Por las imágenes que circulan del entierro, Máxima volvió a mantener la compostura y no lloró frente al público como en su casamiento. Encontró consuelo en la música, como en la despedida a su padre, apenas diez meses antes. Esta vez cantó dos canciones, “No woman, no cry”, de Bob Marley y “Knockin’ on Heaven’s Door”, de Bob Dylan. Conociendo el repertorio musical de Inés, y su pasión por la música, supo que cantar junto a Martín significaría mucho para su hermanita.
El entrenamiento para ser la consorte del rey había dado sus frutos, Máxima se había convertido en una mujer que podía tolerar sus emociones en público. María, su madre, y la princesa Amalia, su hija mayor, sí mostraron angustia y dolor en sus rostros. Las dos caminaron junto al féretro tomadas de la mano. Guillermo Alejandro contuvo con abrazos a la menor de las princesas, Ariane. Después, fue el turno de Alexia. Había mucho dolor e interrogantes ese día entre los familiares y amigos de Inés. El Rey conocía acerca del dolor que atravesaba su mujer internamente. Él también había perdido a su hermano menor. La muerte de Johan Friso de los Países Bajos había sido trágica, como la de Inés Zorreguieta. El 17 de febrero de 2012, mientras esquiaba en las pistas de Lech, Friso fue alcanzado por una avalancha que lo tuvo desaparecido durante veinticinco minutos. Cuando lo encontraron, la falta de oxígeno le había ocasionado un daño cerebral que lo dejó dieciocho meses en coma. Friso murió en el palacio Huis Ten Bosch, donde su madre, que ya no era soberana, había decidido trasladarlo para su mejor cuidado, luego de que fuera diagnosticado “en estado de mínima conciencia”.

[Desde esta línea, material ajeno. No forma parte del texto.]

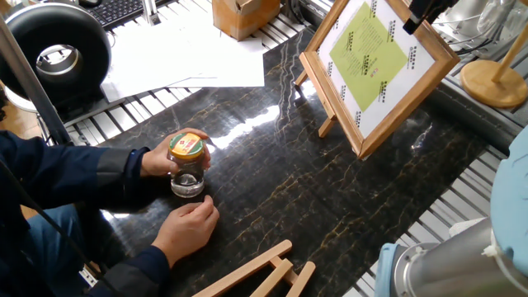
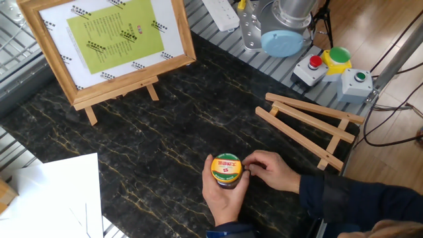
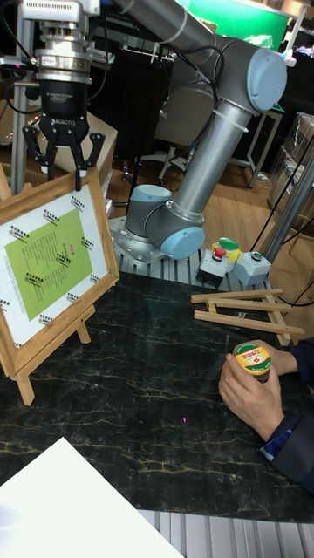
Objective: Take the photo frame down from the bracket
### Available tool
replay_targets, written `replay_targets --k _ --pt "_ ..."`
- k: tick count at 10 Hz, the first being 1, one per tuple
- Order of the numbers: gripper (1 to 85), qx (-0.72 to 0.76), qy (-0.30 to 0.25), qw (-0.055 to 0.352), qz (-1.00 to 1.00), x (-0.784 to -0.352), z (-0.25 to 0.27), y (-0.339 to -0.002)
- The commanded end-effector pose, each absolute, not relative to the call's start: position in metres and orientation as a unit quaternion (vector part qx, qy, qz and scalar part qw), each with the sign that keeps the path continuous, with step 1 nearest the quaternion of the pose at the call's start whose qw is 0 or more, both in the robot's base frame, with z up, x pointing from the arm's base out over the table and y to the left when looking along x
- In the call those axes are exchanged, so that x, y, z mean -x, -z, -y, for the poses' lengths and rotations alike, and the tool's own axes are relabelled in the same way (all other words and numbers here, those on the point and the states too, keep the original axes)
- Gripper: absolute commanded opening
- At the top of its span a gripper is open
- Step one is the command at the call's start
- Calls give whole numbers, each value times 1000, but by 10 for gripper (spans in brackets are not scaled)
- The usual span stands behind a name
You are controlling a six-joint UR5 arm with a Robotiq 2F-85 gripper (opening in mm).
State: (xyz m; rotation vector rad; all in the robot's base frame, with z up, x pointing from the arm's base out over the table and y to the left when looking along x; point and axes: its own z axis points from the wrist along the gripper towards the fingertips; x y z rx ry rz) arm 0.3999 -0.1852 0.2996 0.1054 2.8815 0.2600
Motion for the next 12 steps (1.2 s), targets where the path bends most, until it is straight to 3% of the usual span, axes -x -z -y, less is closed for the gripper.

Máxima decidió quedarse en Buenos Aires unos días más. El lunes 11, a primera hora, apareció en la Fiscalía Nacional en lo Criminal y Correccional N° 19, interinamente a cargo de Cinthia Oberlander. Quería saber todo sobre las últimas horas de Inés; quienes conocen los manejos de una Corona europea también conocen sobre los mecanismos de silencio que se mantienen en estos casos. Seguramente, bastó con que la reina consorte de los Países Bajos se hiciera presente para que la cantidad de información que había circulado los días previos dejara de correr.

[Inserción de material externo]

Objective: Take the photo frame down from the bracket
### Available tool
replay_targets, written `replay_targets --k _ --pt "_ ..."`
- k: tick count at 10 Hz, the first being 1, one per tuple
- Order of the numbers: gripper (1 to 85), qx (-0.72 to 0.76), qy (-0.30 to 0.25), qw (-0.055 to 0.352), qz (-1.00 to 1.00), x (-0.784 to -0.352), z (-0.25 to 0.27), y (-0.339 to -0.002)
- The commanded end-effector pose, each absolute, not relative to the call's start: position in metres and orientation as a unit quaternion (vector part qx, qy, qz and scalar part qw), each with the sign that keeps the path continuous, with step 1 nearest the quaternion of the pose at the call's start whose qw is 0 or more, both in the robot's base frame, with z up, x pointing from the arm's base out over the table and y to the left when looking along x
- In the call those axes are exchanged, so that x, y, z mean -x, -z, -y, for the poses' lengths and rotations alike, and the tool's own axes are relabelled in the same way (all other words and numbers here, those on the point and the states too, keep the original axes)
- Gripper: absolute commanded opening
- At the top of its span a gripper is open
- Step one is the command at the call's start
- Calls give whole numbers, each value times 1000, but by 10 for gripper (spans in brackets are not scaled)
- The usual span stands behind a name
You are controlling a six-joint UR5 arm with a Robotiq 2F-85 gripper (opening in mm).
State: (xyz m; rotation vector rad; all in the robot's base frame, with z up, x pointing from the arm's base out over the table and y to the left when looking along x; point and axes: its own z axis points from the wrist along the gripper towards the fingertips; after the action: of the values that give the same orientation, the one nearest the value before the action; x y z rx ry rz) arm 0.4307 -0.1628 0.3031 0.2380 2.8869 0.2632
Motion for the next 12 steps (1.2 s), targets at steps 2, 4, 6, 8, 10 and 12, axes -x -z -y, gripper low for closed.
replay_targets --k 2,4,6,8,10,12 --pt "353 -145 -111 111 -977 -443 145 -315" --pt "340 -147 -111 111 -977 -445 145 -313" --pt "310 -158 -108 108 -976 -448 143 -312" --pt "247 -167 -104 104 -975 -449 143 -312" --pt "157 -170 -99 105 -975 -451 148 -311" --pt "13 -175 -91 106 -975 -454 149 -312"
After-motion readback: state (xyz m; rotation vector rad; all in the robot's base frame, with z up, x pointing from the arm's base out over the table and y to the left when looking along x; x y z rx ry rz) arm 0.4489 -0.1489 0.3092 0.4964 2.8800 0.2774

Ese mismo día, ya segura de que las fuentes judiciales relacionadas al caso dejarían de actualizar la causa y, por ende, al no haber nueva información, la muerte de Inés dejaría de ser interesante para los medios, Máxima citó a su madre y a sus hermanos en el restaurante Fervor. Su presencia en la exclusiva parrilla de Recoleta no pasó desapercibida, especialmente porque la reina Máxima llevaba un extravagante suéter de cachemir con puños de piel. “Lo que tenía puesto era un escándalo. Atractivo y cuestionable para el momento que atravesaban ella y los suyos”, dijo una habitué del lugar que presenció la escena. Cuando Máxima ingresó al lugar, de reojo pudo ver que Juliana Awada también se encontraba en el lugar. La saludó y siguió hacia su mesa. Pero cuando terminó de comer con su familia, decidió compartir la sobremesa con quien entonces era la primera dama argentina, dejando a María del Carmen, Juan y Martín relegados. Otro gesto que dejó perplejos a los presentes. De hecho, también se supo que no bien resolvió los temas legales en Buenos Aires, voló al sur para avanzar con refacciones que había encargado hacía meses en la estancia que fue adquirida años antes.